Data section Block Start
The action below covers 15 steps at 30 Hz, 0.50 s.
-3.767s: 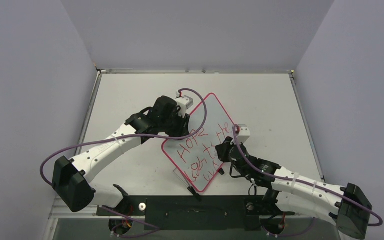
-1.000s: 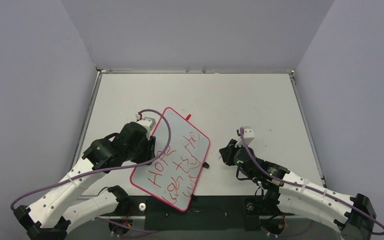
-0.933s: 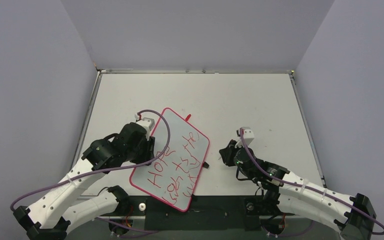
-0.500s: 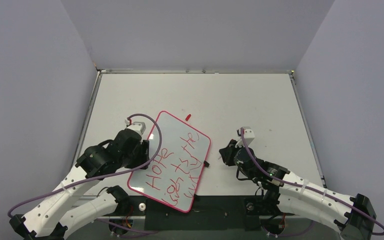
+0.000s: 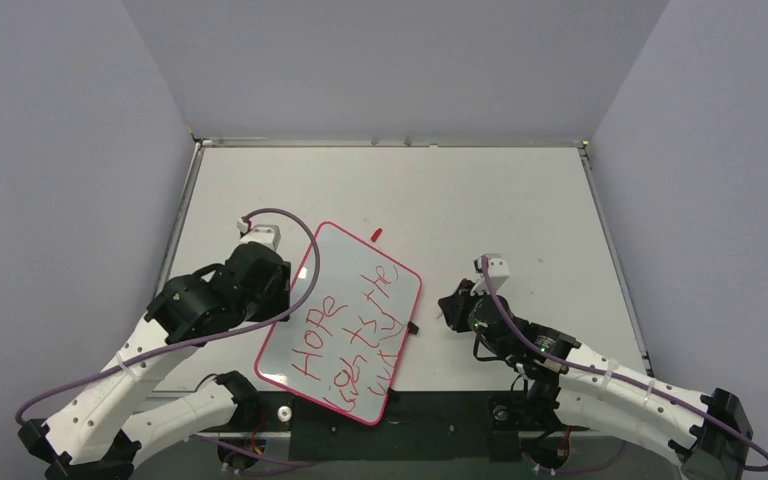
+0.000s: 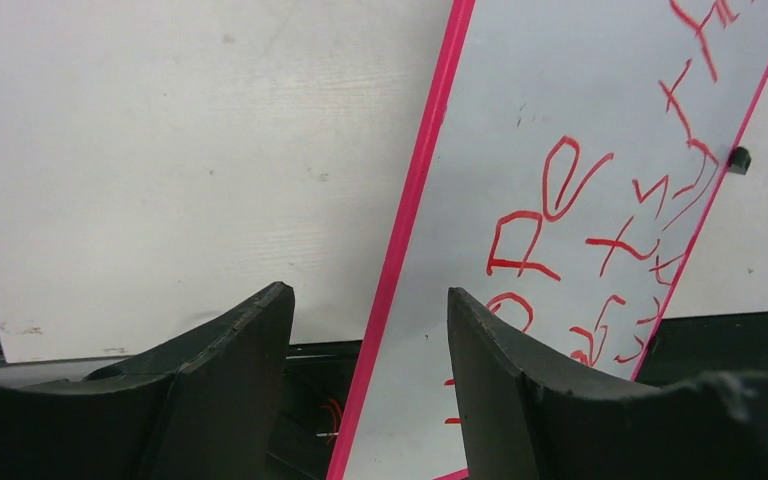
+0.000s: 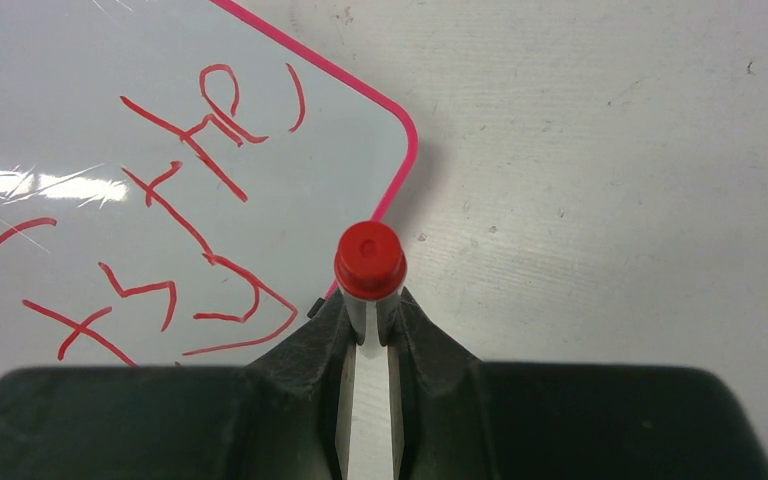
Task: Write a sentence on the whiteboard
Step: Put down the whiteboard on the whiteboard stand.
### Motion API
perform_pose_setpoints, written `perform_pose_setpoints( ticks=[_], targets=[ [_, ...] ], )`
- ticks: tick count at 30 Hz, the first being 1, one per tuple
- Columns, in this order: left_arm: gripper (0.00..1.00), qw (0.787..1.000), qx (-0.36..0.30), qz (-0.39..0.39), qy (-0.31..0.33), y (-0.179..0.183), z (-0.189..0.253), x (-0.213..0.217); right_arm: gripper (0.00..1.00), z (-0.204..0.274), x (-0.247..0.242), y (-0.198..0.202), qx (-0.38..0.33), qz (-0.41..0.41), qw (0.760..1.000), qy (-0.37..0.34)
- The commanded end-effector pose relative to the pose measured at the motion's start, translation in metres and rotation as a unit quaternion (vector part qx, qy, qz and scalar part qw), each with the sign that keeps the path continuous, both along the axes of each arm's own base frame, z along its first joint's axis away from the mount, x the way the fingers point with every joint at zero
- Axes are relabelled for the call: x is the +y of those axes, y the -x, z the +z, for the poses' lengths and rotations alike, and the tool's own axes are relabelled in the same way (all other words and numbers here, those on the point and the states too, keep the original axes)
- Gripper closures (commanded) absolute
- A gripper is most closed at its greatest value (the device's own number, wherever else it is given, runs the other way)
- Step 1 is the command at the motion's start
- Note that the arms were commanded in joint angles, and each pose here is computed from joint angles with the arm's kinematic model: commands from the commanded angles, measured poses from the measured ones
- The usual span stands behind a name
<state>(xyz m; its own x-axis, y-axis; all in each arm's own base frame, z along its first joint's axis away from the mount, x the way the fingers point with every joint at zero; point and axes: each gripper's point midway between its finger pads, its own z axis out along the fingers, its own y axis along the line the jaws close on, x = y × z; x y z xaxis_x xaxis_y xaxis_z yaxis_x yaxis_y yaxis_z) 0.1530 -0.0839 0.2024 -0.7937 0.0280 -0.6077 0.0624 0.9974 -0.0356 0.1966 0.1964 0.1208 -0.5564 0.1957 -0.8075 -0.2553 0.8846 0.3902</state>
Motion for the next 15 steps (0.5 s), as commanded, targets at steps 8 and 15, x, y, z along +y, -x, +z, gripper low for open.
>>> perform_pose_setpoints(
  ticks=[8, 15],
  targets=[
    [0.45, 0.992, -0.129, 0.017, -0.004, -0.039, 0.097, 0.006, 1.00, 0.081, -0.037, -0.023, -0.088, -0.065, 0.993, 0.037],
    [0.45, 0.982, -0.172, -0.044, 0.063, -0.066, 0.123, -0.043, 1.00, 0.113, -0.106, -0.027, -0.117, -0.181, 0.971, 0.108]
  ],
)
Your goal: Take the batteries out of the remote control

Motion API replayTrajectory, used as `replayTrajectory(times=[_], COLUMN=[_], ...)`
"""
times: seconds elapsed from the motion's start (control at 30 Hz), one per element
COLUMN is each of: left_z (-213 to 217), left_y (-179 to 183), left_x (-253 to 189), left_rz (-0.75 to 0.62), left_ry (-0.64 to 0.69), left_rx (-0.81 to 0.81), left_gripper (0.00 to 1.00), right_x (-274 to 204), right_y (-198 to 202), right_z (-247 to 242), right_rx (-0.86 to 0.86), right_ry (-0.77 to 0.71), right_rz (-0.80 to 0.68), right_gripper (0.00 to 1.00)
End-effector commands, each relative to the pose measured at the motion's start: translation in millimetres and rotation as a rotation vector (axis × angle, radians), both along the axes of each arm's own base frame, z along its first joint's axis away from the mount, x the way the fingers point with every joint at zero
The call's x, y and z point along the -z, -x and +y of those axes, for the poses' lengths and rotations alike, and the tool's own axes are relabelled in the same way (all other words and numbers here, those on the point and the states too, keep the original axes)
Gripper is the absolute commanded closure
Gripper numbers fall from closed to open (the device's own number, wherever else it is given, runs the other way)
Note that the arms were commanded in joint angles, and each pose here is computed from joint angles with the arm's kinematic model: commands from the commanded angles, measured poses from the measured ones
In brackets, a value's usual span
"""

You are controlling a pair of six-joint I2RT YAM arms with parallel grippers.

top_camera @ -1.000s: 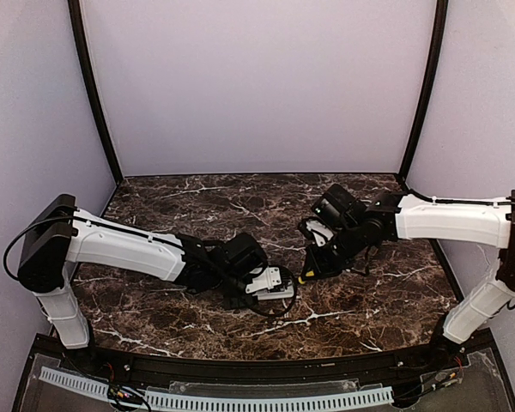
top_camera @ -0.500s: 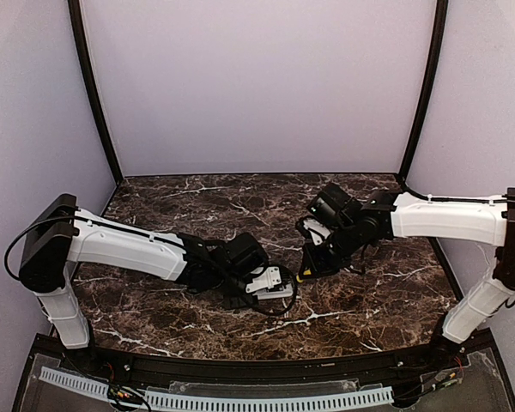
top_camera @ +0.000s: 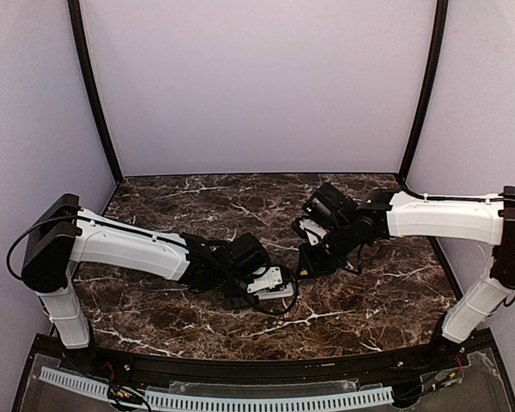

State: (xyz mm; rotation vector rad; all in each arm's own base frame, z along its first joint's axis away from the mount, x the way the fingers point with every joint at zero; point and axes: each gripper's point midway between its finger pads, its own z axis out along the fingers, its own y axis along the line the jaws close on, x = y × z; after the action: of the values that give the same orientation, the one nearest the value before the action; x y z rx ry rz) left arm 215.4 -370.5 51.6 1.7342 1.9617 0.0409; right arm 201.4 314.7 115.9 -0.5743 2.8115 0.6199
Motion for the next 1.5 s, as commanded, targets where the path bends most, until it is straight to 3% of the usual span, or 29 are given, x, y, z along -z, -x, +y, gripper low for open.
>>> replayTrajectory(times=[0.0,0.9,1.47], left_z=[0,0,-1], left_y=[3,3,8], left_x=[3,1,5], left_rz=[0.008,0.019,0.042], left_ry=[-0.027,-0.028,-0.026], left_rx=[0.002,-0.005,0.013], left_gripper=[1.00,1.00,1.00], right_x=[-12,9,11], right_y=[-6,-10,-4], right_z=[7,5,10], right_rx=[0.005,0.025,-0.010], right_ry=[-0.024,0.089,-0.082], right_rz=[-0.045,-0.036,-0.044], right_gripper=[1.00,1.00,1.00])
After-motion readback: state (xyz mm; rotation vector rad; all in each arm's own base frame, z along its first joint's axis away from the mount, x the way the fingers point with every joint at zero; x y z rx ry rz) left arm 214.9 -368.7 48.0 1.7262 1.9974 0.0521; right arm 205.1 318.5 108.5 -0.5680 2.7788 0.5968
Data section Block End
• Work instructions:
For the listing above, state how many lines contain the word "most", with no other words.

• Response box:
2